Te Whānau-a – Te Whānau-a-Apanui – Apanui Ringamutu
Te Aitanga-a – Te Aitanga-ā-Hauiti – Hauiti
Hapū
Sub-tribe, to be pregnant. Medium-sized kinship group made up of several whānau. Hapū would split off if they became too big, faced conflict, or other significant circumstances. Primary political and social unit. "The political powerhouse of traditional Māori society". Led by rangatira.
He Whakaputanga (1835) & Te Tiriti o Waitangi (1840) were signed by the leaders of hapū
Te Tiriti has influenced tribal boundary lines becoming fixed. Hapū creation stopped.
Treaty of Waitangi settlements – the Government will only enter into direct negotiations with 'large natural groupings'. Hapū are not considered a LNG.
Whānau
~family~, to be born. Whānau are multi-generational, extending across direct descent lines. Kaumātua/Kuia play an integral leadership role.

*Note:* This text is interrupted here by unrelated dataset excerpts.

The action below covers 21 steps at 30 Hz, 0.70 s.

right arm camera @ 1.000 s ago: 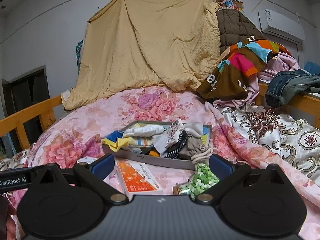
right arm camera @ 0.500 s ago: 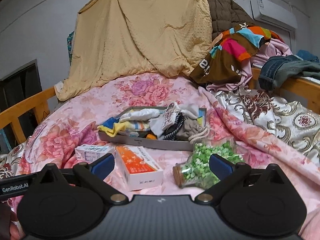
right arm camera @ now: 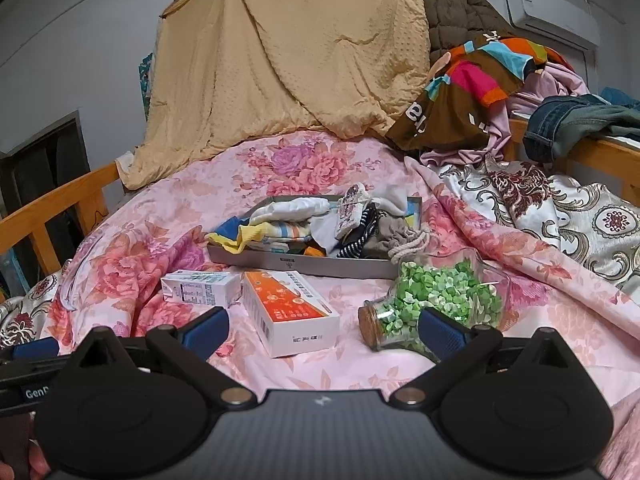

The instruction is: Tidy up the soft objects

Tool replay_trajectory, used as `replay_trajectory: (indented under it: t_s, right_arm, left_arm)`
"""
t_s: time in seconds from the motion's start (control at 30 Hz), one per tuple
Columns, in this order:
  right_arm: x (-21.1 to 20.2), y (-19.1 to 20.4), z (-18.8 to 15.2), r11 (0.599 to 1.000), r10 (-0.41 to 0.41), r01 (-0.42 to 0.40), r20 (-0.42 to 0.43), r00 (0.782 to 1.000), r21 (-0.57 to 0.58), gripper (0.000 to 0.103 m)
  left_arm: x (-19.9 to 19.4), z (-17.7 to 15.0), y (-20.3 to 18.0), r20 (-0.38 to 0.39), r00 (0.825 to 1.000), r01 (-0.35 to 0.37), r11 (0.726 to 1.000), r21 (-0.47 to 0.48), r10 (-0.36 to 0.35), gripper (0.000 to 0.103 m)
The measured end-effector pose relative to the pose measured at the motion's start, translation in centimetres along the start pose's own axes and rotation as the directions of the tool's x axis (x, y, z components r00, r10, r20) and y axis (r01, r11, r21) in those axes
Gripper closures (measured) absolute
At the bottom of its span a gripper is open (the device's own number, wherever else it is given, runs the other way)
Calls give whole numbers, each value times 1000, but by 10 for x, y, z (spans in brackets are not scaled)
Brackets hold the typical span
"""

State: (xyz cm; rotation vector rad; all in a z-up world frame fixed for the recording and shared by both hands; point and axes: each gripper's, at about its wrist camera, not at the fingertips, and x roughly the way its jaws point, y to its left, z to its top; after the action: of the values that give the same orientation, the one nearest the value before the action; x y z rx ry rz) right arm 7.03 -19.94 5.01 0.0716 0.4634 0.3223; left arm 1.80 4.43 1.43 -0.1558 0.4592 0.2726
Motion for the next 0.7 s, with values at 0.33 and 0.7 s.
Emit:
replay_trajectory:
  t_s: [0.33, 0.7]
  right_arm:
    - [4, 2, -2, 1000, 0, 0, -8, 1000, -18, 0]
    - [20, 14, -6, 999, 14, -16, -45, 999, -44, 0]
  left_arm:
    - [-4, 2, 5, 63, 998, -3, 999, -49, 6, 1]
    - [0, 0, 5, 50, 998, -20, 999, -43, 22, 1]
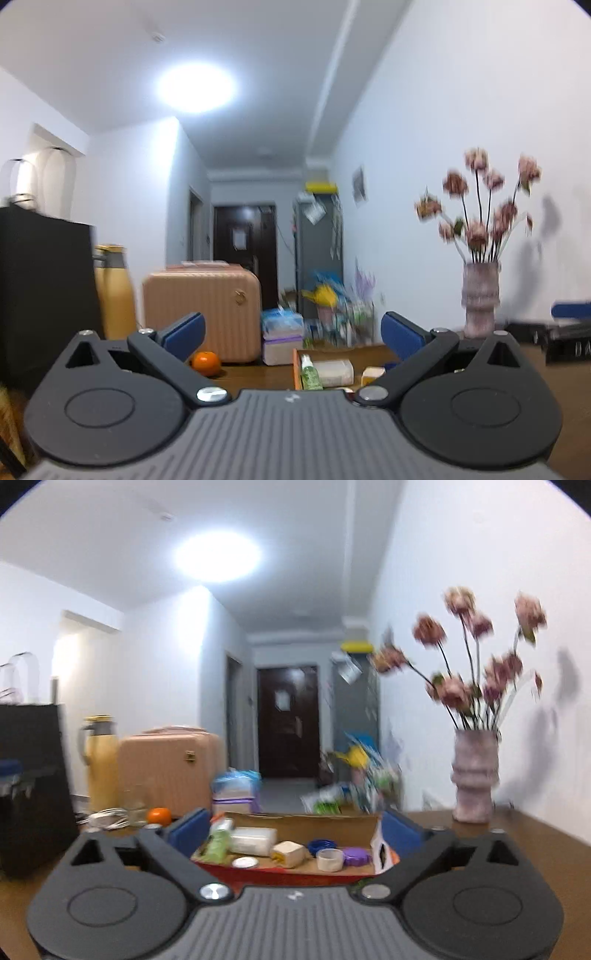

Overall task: Organize rigid objects
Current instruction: 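Release both items into the box and withdraw both tools toward the remaining caps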

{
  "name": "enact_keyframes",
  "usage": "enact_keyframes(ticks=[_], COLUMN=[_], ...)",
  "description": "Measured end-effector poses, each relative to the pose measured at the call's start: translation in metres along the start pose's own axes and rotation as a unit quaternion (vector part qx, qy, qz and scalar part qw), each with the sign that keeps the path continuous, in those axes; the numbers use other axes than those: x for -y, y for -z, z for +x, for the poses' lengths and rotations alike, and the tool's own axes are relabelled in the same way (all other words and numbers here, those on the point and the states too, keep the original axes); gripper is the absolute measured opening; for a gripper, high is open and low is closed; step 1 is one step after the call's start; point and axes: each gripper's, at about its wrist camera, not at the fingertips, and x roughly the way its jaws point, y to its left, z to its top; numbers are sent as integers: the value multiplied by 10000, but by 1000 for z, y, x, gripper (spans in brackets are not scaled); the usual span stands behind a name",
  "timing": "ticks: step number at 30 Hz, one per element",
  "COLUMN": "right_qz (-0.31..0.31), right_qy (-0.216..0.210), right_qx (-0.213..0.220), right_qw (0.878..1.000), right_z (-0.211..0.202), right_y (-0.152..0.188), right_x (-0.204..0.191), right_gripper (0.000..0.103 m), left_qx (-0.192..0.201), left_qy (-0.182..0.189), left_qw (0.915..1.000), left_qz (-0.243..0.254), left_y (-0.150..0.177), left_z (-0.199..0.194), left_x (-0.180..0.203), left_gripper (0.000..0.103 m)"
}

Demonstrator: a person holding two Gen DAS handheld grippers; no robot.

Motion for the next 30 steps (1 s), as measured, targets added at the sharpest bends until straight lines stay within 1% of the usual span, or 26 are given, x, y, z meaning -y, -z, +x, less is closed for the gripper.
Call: enact_keyframes(ticks=[3,5,6,8,11,14,18,22,25,28,30], right_qz=[-1,68,99,205,342,369,305,339,360,387,393], right_qy=[-13,118,214,382,494,517,495,487,515,544,531], right_qx=[173,283,314,351,319,243,119,61,-35,-287,-374], right_qw=[9999,9995,9992,9984,9977,9977,9982,9982,9980,9974,9971], right_z=[-41,-66,-76,-96,-109,-112,-105,-97,-87,-75,-68], right_y=[16,25,30,38,46,53,57,60,59,56,55], right_x=[-11,-17,-18,-21,-25,-28,-33,-34,-31,-26,-22], right_gripper=[103,103,103,103,103,103,103,103,103,103,103], left_qx=[130,240,287,306,171,106,2,-165,-354,-620,-742], left_qy=[72,55,57,14,45,110,147,208,216,167,185], left_qw=[9999,9997,9995,9993,9998,9998,9996,9993,9988,9968,9958], left_qz=[7,37,131,226,124,93,235,250,266,470,501], left_y=[10,16,20,24,26,31,40,47,52,61,65], left_z=[-42,-63,-71,-78,-77,-75,-72,-65,-55,-41,-30], left_x=[-2,-2,-1,1,2,5,10,12,14,19,21], left_gripper=[103,103,103,103,103,103,103,103,103,103,103])
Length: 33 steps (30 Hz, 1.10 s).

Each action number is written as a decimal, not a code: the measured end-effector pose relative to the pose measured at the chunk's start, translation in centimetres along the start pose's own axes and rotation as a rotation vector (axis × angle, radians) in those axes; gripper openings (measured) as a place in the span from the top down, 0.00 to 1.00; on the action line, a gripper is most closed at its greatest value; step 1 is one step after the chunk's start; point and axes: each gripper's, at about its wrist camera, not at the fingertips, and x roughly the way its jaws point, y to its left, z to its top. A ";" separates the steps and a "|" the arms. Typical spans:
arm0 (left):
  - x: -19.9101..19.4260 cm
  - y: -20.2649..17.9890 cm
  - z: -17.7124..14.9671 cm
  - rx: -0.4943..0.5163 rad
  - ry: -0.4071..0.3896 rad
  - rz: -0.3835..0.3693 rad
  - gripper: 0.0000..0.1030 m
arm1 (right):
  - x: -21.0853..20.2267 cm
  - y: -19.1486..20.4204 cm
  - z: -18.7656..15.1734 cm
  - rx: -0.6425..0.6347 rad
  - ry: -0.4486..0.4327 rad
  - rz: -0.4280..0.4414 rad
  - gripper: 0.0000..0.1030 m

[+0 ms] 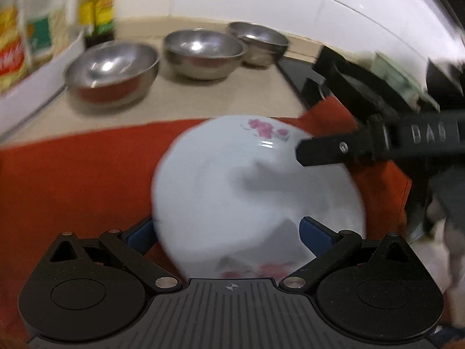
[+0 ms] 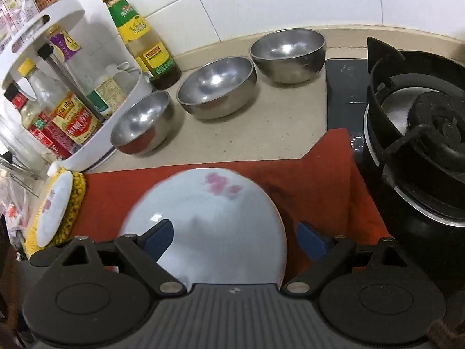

Whānau are the basic functional units of Māori society.
Common kinship terms
Matua/Pāpā (father); Whaea/Māmā (mother); Mātua (parents); Tuakana/Tuākana (older siblings of the same sex); Teina/Tēina, Taina/Tāina (younger sibling of the same gender); Tuahine/Tuāhine (sister to a male); Tungāne (brother to a female); Koroua/Karani pāpā (Grandfather); Kuia/Karani māmā (Grandmother); Tupuna (ancestor); Tūpuna (ancestors)
Ko te kai a te rangatira, he kōrero (The sustenance of a rangatira is dialogue)
Ko te tohu o te rangatira, he manaaki (The mark of a rangatira is their ability to care for others)
Ko te mahi a te rangatira, he whakatira i te iwi (The job of a rangatira is to bring people together)
Whāngai
Whāngai/whāngai-ū – to feed. A practice to provide alternative arrangements of care, within whakapapa. Similar to adoption, although whāngai is not secretive/withholding of information. Whāngai children know where they are from and where they sit in their whakapapa. Whāngai occurs for many customary reasons.
The pūrākau of Māui-Tikitiki-a-Taranga. Māui is thought to be stillborn and his mother (Taranga) casts him away in a woven basket. His grandfather (Tamanui-ki-te-rangi) finds him, and raises him with the knowledge of his whakapapa. Taranga is routinely 'counting' her sons when a mature Māui-Tikitiki-a-Taranga stands among them. When asked who he is, he recites his whakapapa to justify his place in the whānau.